Items from a data source:
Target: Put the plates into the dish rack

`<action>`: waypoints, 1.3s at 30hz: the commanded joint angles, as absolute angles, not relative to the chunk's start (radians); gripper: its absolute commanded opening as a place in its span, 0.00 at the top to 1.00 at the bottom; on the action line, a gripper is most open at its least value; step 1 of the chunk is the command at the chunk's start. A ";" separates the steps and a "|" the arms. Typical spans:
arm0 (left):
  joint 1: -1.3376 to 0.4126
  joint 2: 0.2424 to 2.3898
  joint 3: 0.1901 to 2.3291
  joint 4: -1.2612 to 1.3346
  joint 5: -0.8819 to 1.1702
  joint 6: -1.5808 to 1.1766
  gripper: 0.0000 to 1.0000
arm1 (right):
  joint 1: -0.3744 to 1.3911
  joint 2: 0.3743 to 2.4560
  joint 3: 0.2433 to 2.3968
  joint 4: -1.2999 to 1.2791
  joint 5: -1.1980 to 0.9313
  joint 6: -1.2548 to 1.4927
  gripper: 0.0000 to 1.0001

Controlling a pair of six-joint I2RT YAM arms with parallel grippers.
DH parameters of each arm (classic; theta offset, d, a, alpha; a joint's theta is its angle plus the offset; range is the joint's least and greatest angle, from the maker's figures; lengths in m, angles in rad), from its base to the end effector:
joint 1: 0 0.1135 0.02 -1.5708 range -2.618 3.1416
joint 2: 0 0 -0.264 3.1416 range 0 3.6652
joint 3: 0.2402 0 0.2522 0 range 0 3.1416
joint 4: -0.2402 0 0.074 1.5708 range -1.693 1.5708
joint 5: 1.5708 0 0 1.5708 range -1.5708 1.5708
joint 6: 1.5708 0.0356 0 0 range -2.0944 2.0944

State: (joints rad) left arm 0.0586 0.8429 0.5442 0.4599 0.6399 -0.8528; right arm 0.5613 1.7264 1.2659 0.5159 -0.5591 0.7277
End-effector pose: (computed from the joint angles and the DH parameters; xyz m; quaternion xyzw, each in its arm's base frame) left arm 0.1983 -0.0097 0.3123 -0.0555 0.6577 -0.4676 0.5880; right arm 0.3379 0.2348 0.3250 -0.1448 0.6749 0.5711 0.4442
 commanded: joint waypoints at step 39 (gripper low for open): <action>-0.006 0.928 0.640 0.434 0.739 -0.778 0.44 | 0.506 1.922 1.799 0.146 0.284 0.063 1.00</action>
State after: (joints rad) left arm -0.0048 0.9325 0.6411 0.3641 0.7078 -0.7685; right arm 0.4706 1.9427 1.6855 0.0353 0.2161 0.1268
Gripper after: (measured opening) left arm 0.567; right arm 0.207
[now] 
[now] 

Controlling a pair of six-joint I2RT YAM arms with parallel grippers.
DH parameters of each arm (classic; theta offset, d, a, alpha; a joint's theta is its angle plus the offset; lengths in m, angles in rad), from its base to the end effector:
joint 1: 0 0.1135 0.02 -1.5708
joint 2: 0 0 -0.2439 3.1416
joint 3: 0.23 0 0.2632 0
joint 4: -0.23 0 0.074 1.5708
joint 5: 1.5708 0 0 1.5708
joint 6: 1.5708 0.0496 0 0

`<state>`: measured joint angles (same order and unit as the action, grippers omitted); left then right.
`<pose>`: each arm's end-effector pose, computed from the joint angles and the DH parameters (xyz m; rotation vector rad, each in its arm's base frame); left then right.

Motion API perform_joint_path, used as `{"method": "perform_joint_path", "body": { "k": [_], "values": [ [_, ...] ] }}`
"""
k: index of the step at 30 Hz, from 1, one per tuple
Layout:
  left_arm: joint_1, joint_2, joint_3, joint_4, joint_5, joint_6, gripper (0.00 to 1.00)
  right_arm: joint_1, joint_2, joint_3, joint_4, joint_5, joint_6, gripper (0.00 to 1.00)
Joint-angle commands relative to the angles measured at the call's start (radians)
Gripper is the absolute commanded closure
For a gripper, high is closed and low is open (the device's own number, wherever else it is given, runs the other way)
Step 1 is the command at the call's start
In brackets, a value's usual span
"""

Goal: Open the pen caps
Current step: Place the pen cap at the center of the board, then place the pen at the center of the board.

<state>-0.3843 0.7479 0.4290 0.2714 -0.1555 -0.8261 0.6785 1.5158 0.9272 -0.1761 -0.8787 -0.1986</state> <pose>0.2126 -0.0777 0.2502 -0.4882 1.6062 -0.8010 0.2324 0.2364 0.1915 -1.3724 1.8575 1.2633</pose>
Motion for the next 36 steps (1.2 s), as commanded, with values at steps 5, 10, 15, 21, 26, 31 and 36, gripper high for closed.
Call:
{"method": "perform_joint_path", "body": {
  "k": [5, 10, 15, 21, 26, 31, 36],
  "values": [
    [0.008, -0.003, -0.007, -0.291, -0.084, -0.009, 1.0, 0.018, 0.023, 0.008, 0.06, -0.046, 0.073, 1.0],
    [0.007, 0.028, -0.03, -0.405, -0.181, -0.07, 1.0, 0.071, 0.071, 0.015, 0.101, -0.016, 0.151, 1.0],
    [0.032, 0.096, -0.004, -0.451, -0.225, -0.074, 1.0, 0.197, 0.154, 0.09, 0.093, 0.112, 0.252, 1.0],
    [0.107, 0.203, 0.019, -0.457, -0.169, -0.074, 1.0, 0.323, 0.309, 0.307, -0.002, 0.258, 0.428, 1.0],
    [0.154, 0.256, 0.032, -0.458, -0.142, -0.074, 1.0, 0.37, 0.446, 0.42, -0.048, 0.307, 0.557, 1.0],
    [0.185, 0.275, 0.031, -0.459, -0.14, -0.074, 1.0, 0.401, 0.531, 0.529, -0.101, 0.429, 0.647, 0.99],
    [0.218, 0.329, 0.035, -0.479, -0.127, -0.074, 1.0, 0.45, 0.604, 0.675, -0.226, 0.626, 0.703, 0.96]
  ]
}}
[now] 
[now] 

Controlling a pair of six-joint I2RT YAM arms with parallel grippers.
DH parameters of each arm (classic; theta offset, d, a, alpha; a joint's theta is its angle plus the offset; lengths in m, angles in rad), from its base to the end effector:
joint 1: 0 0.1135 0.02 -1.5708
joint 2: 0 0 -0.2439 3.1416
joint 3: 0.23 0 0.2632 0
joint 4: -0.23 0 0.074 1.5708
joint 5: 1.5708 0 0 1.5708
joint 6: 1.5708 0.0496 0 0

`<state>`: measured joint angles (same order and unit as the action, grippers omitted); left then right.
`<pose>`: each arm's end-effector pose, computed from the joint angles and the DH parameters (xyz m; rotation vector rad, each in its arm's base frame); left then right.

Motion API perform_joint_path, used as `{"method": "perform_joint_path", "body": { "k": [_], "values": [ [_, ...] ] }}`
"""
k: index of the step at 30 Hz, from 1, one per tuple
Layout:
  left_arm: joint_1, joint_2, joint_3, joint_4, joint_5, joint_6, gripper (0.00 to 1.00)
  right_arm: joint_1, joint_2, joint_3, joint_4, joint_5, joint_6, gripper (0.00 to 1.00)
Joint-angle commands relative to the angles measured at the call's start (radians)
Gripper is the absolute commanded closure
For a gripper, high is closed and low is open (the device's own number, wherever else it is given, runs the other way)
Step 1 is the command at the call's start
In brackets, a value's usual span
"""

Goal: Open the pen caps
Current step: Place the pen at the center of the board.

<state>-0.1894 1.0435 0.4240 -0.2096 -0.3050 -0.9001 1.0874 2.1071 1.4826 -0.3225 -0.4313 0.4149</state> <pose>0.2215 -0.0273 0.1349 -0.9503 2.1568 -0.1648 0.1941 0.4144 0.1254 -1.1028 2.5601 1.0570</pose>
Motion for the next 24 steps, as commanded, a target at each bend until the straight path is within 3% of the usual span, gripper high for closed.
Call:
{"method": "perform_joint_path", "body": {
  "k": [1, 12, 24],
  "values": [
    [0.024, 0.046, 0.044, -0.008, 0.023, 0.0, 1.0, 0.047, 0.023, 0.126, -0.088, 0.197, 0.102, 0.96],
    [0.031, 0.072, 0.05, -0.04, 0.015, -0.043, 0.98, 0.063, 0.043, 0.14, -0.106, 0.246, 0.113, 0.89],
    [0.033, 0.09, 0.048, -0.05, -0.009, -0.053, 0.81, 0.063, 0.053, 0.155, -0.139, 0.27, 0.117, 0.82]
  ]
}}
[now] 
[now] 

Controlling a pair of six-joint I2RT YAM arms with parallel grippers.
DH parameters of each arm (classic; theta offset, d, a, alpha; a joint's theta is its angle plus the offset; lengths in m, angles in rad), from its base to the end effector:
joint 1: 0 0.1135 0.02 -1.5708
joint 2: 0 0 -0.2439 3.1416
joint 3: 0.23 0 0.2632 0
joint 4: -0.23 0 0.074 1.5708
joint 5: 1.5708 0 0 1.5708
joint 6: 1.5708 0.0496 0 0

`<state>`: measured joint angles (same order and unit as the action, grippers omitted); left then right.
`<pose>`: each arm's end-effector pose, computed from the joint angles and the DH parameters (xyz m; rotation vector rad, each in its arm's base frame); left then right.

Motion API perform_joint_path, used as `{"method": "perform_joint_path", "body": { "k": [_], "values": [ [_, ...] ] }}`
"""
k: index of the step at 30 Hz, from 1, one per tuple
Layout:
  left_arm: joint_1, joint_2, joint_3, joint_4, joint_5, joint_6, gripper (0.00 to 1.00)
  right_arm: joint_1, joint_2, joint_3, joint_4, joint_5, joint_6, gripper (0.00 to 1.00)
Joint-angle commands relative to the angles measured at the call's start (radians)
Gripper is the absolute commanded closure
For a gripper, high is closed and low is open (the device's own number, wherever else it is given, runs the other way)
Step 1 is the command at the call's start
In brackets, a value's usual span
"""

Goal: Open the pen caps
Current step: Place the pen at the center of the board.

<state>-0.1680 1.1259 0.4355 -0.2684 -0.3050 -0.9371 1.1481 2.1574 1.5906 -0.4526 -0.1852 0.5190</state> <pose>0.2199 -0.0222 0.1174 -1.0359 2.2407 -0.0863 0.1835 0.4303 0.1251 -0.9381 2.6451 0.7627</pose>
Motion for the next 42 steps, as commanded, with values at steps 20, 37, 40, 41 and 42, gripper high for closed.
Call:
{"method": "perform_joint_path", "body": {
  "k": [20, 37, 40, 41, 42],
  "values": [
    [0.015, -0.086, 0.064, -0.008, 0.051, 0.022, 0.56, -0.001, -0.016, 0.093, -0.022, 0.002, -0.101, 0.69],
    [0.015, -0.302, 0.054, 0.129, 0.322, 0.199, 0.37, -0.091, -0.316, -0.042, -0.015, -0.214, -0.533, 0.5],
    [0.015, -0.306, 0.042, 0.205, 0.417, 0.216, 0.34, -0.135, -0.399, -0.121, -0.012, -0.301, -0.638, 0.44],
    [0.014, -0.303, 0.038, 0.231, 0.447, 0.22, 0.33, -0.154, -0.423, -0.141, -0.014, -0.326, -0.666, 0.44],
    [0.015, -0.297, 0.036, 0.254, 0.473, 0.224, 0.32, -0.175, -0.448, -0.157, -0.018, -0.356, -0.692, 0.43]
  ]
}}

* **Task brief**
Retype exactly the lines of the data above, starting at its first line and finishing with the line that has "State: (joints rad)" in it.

* **Response area**
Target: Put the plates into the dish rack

`<action>`: waypoints, 1.3s at 30hz: the commanded joint angles, as absolute angles, not relative to the chunk's start (radians); gripper: its absolute commanded opening as a place in its span, 0.00 at the top to 1.00 at the bottom; on the action line, a gripper is most open at its least value; step 1 of the chunk is the command at the chunk's start. A ";" separates the steps and a "|" the arms. Typical spans:
arm0 (left):
  joint 1: -1.3376 to 0.4126
  joint 2: 0.2424 to 2.3898
  joint 3: 0.1901 to 2.3291
  joint 4: -1.2612 to 1.3346
  joint 5: -0.8819 to 1.1702
  joint 6: -1.5808 to 1.1766
  gripper: 0.0000 to 1.0000
arm1 (right):
  joint 1: -0.3744 to 1.3911
  joint 2: 0.3743 to 2.4560
  joint 3: 0.2433 to 2.3968
  joint 4: -1.2999 to 1.2791
  joint 5: -1.1980 to 0.9313
  joint 6: -1.2548 to 1.4927
  gripper: 0.0000 to 1.0001

Controlling a pair of six-joint I2RT YAM arms with parallel grippers.
DH parameters of each arm (classic; theta offset, d, a, alpha; a joint's theta is its angle plus the offset; range is the joint's least and greatest angle, from the maker's figures; lengths in m, angles in rad), from its base to the end effector:
joint 1: 0 0.1135 0.02 -1.5708 range -2.618 3.1416
joint 2: 0 0 -0.264 3.1416 range 0 3.6652
joint 3: 0.2402 0 0.2522 0 range 0 3.1416
joint 4: -0.2402 0 0.074 1.5708 range -1.693 1.5708
joint 5: 1.5708 0 0 1.5708 range -1.5708 1.5708
joint 6: 1.5708 0.0356 0 0 range -2.0944 2.0944

State: (joints rad) left arm 0.0586 0.8429 0.5442 0.4599 0.6399 -0.8528; right arm 0.5613 1.7264 1.2659 0.5159 -0.5591 0.7277

The exercise requires no further output.